On September 13, 2012, TV Guide announced that Brad Beyer would guest star as Marine Captain Joe Westcott, who "shows signs of post-traumatic stress disorder". Together with Beyer, Glen Powell was cast to portray Westcott's brother Luke and Mark Rolston as their father George.

==Reception==
"Shell Shock (Part I)" was seen by 17.05 million live viewers following its broadcast on November 13, 2012, with a 3.1/9 share among adults aged 18 to 49. A rating point represents one percent of the total number of television sets in American households, and a share means the percentage of television sets in use tuned to the program. In total viewers, "Shell Shock (Part I)" easily won NCIS and CBS the night. The spin-off NCIS: Los Angeles drew second and was seen by 15.77 million viewers. Compared to the last episode "Namesake", "Shell Shock (Part I)" was down in both viewers and adults 18-49.

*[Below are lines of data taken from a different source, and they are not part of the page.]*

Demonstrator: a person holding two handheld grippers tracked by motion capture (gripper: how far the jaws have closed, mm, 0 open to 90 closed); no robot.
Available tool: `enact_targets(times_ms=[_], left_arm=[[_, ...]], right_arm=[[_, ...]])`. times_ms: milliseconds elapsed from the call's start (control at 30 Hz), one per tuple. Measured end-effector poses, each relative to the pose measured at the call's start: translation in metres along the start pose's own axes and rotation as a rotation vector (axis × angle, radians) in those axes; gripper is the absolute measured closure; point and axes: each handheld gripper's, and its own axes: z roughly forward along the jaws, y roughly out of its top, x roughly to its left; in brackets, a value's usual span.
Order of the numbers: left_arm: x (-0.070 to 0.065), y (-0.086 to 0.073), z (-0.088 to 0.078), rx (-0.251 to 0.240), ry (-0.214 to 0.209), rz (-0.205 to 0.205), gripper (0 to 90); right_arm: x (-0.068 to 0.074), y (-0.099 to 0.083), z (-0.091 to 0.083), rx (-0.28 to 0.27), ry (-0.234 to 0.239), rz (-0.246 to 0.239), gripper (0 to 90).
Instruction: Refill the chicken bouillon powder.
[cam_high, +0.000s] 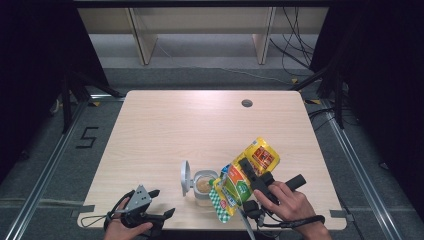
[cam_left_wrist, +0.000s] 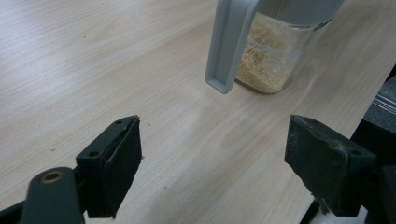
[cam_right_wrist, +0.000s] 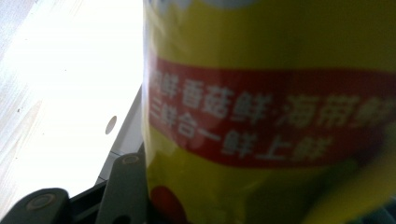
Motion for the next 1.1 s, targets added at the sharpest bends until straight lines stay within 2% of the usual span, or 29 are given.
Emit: enact_targets(times_ms=[100,133,167,200,367,433,467,533,600,667,700,833,867,900,967,1000,1033,1067,1100], left_arm=[[-0.0011,-0.0002,-0.0006,0.01,0.001,-0.012,18.2],[-0.002,-0.0007,0.0003,0.0,0.0,-0.03,18.2],[-0.0022,-0.0006,0.0007,-0.002,-0.004,-0.032,18.2],[-0.0002,-0.0002,0.0003,-0.002,-0.003,-0.001,18.2],[0.0001,0.0002,-0.001,0.016,-0.001,-0.001,18.2],[0.0007,0.0001,-0.0013,0.014,0.003,0.013,18.2],[-0.0002,0.0001,-0.0012,0.009,-0.001,0.0,18.2],[0.0016,0.0003,-0.0009,0.02,0.0,0.01,18.2],[0.0004,-0.0006,-0.0003,0.014,-0.001,-0.03,18.2],[0.0011,-0.0004,-0.0009,0.017,-0.001,-0.025,18.2],[0.0024,0.0,-0.0011,0.015,-0.002,-0.005,18.2],[0.0019,0.0002,-0.0017,0.012,-0.002,-0.01,18.2],[0.0032,0.0001,-0.0015,0.016,0.004,0.014,18.2],[0.0012,-0.0006,-0.002,0.031,0.008,-0.014,18.2],[0.0002,-0.0008,-0.0016,0.022,0.003,-0.021,18.2],[-0.0003,-0.0007,-0.0014,0.017,-0.002,-0.024,18.2],[-0.0011,-0.0006,-0.0006,0.008,-0.004,-0.034,18.2],[0.0008,-0.0004,-0.0004,0.015,-0.001,-0.004,18.2],[0.0008,-0.0004,-0.0004,0.015,-0.001,-0.004,18.2]], right_arm=[[-0.0006,0.0001,-0.0002,-0.002,-0.002,-0.002,53.3],[-0.0005,0.0,-0.0007,0.0,-0.002,0.004,53.3],[-0.0007,-0.0002,-0.0008,0.003,-0.001,0.005,53.3],[0.0001,-0.0006,-0.0003,0.004,-0.002,0.017,53.4],[0.0006,-0.0012,0.0005,-0.008,-0.012,0.012,53.4],[0.0008,-0.0011,0.0005,-0.007,-0.012,0.012,53.5],[0.0008,-0.0011,0.0003,-0.008,-0.012,0.01,53.8],[0.0009,-0.0013,0.0006,-0.016,-0.01,0.009,54.5],[0.0024,-0.0012,0.0013,-0.011,-0.003,0.021,54.6],[0.0025,-0.0011,0.002,-0.014,0.0,0.014,54.6],[0.0031,-0.0013,0.002,-0.016,-0.003,0.016,54.7],[0.0034,-0.0021,0.0022,-0.015,-0.004,0.017,54.7],[0.0031,-0.0021,0.0021,-0.015,-0.006,0.015,54.7],[0.0055,-0.0023,0.001,-0.001,-0.004,0.051,54.7],[0.0051,-0.0021,0.0008,-0.001,-0.004,0.049,54.7],[0.0031,-0.0018,0.001,-0.009,-0.008,0.022,54.7],[0.0032,-0.0017,0.0009,-0.01,-0.014,0.022,54.7],[0.0025,-0.0014,0.0008,-0.012,-0.007,0.019,54.8],[0.0025,-0.0014,0.0008,-0.012,-0.007,0.019,54.8]])
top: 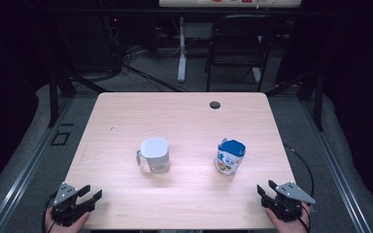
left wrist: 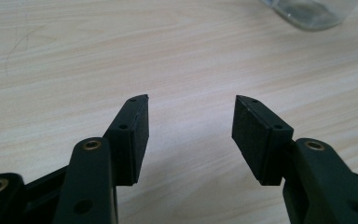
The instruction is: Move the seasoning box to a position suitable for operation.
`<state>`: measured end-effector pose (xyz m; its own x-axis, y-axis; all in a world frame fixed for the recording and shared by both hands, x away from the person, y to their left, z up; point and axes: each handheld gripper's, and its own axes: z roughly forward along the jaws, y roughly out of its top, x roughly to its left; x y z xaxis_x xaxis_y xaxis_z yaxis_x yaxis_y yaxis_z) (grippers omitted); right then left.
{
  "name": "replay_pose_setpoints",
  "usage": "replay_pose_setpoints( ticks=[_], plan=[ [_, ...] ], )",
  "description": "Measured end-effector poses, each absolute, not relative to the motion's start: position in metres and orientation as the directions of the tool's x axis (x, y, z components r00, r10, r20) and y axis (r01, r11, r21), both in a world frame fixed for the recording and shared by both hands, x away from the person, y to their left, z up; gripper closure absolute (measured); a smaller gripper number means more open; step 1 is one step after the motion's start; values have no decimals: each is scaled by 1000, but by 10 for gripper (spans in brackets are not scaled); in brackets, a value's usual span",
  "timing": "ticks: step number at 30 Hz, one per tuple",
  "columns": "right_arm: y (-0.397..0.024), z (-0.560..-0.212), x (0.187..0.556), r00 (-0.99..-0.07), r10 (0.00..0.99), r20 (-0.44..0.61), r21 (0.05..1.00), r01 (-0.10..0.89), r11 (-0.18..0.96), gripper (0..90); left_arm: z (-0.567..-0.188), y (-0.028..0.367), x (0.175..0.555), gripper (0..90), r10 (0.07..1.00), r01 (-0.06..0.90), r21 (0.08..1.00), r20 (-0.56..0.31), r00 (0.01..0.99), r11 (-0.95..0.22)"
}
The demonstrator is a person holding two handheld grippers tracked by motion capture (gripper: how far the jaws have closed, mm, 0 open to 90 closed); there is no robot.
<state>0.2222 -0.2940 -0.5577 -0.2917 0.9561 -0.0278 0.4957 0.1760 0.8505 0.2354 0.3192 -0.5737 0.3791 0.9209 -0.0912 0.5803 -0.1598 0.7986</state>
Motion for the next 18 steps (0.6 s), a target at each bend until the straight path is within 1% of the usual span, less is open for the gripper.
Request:
replay_pose_setpoints(
  ticks=[4,9,13,15,18],
  plan=[
    [-297,-560,222,-281,960,-14,855,494,157,524,-571,316,238,512,917,578,803,-110,383,-145],
    [-299,-562,223,-284,959,-18,846,507,166,523,-569,312,239,541,916,573,805,-101,389,-155],
    [-300,-561,220,-282,960,4,849,507,146,522,-567,308,241,542,916,567,807,-91,391,-162],
    [-300,-561,219,-278,961,6,850,507,142,522,-564,306,243,541,915,568,809,-104,389,-150],
    [-297,-557,217,-276,961,7,856,498,137,517,-559,295,245,540,911,564,806,-80,405,-180]
  ],
)
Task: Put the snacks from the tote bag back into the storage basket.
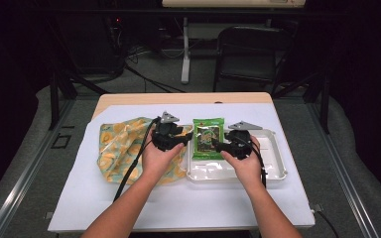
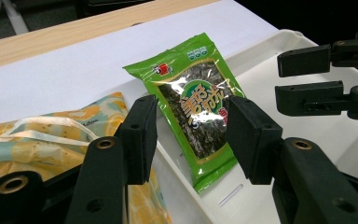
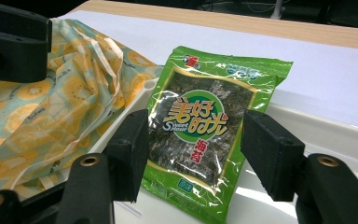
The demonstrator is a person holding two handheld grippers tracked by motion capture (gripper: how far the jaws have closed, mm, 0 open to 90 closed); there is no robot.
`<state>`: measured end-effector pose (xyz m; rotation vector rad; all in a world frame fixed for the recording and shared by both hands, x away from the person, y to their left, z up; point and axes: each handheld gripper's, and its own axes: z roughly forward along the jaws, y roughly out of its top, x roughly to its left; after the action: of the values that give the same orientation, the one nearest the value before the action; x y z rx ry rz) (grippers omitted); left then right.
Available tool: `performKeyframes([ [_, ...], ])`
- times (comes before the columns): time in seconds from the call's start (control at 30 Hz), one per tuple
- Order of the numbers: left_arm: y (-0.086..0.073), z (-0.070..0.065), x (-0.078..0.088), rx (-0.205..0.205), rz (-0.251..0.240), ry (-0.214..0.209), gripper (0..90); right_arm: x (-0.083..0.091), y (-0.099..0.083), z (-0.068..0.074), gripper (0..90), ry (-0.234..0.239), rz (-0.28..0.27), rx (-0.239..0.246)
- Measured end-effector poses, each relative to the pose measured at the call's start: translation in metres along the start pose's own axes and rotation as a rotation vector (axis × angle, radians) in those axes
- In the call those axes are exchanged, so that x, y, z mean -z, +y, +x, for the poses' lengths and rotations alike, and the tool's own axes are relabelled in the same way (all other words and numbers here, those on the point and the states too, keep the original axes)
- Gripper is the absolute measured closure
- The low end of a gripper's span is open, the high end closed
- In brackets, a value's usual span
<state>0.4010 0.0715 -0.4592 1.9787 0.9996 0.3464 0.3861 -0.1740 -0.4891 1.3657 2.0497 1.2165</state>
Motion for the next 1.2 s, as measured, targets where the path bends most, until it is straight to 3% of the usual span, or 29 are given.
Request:
performKeyframes([
  [0.4,-0.008,0.008,0.009,0.012,0.000,-0.003,53.3,0.007,0.000,0.006,41.1,0.012,-0.008,0.019],
  [0.43,-0.009,0.008,0.009,0.013,-0.008,-0.001,53.3,0.006,0.000,0.006,41.0,0.077,-0.036,0.018],
  [0.63,-0.015,0.015,0.022,0.005,-0.011,0.000,53.3,0.009,-0.001,0.011,41.0,0.140,-0.055,0.023],
  [0.8,-0.022,0.021,0.037,-0.007,-0.016,0.004,53.1,0.016,0.002,0.024,41.1,0.089,-0.041,0.050],
  [0.83,-0.022,0.023,0.039,-0.013,-0.014,0.007,53.1,0.017,0.003,0.027,41.1,0.059,-0.038,0.055],
  [1.2,-0.037,0.038,0.075,-0.004,-0.035,-0.010,52.4,0.024,0.003,0.057,41.2,0.122,-0.006,0.167],
])
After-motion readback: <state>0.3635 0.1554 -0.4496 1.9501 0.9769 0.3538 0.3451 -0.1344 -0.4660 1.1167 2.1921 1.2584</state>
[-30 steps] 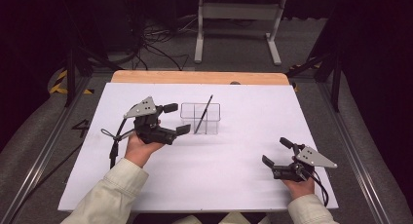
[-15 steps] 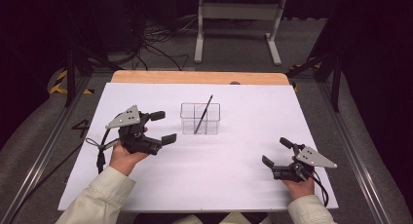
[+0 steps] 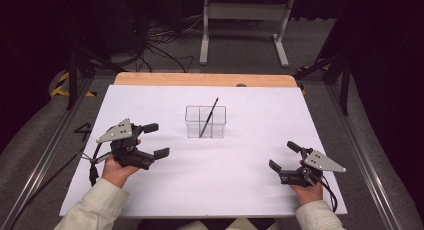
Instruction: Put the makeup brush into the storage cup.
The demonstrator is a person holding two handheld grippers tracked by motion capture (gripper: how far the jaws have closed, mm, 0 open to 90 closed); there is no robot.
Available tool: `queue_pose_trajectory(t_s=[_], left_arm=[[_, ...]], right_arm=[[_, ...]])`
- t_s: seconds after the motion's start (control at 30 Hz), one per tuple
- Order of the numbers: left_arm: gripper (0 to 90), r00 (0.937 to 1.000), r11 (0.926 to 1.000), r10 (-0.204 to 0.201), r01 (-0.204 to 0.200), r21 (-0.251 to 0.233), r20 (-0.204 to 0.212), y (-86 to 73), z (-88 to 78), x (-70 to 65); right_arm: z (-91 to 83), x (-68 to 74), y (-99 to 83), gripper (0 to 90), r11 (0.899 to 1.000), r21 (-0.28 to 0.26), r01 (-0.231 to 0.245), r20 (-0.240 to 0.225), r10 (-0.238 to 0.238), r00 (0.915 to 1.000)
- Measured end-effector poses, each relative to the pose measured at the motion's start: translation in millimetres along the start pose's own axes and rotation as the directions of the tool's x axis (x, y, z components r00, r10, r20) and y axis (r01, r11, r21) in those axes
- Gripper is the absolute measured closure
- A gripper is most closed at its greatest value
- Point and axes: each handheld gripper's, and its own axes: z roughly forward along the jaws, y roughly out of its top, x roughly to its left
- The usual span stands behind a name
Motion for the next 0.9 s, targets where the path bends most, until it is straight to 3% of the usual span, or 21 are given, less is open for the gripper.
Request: queue_pose_trajectory(t_s=[0.47, 0.77, 0.9], left_arm=[[3.1, 0.9995, 0.9993, -0.031, 0.031, -0.023, -0.007, -23.2, -19.0, 0.8], [2.6, 0.9985, 0.9985, -0.053, 0.053, -0.011, -0.017, -38.4, -23.2, 4.0], [2.3, 0.9988, 0.9991, -0.042, 0.042, -0.004, -0.025, -43.7, -23.5, 3.0]], right_arm=[[0.0, -0.3, 0.0, 3.6, 1.0, -0.002, 0.001, -0.003, -0.001, 1.0], [0.1, -0.2, 0.0, 3.6, 1.0, -0.001, 0.0, -0.003, 0.0, 1.0], [0.1, -0.3, 0.0, 3.6, 1.0, -0.001, 0.0, -0.004, 0.0, 1.0]])
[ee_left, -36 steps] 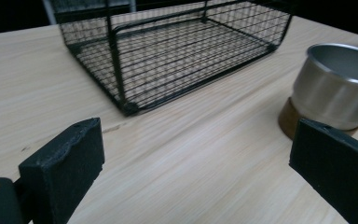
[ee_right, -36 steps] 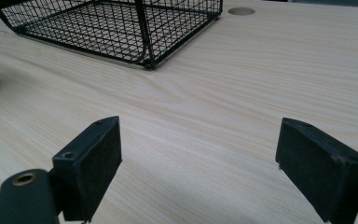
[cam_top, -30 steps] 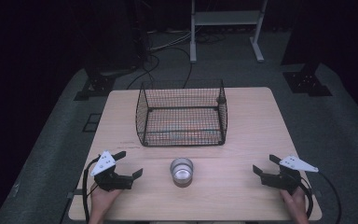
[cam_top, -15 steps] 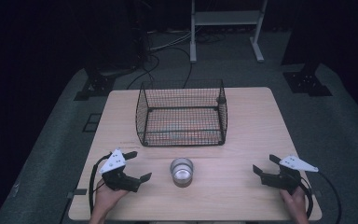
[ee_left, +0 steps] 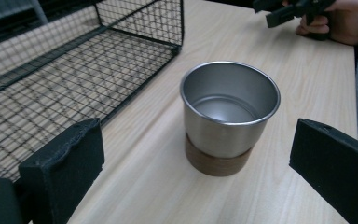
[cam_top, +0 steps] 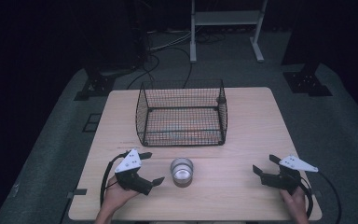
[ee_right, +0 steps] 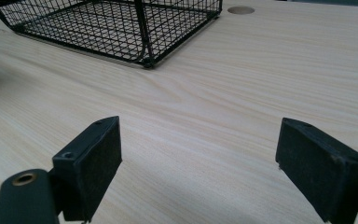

Carla Day from TV Fanatic gave the episode 4.5 (out of 5) and stated that "[the episode] started out as a fairly routine NCIS case when a marine, Michael Torres, was found beaten to death in an alley. The investigation became more complicated when his fellow marine's story didn't check out and Gibbs figured out he was suffering from PTSD. That was a compelling story, but NCIS ended with a surprise that blew the top off the entire mystery."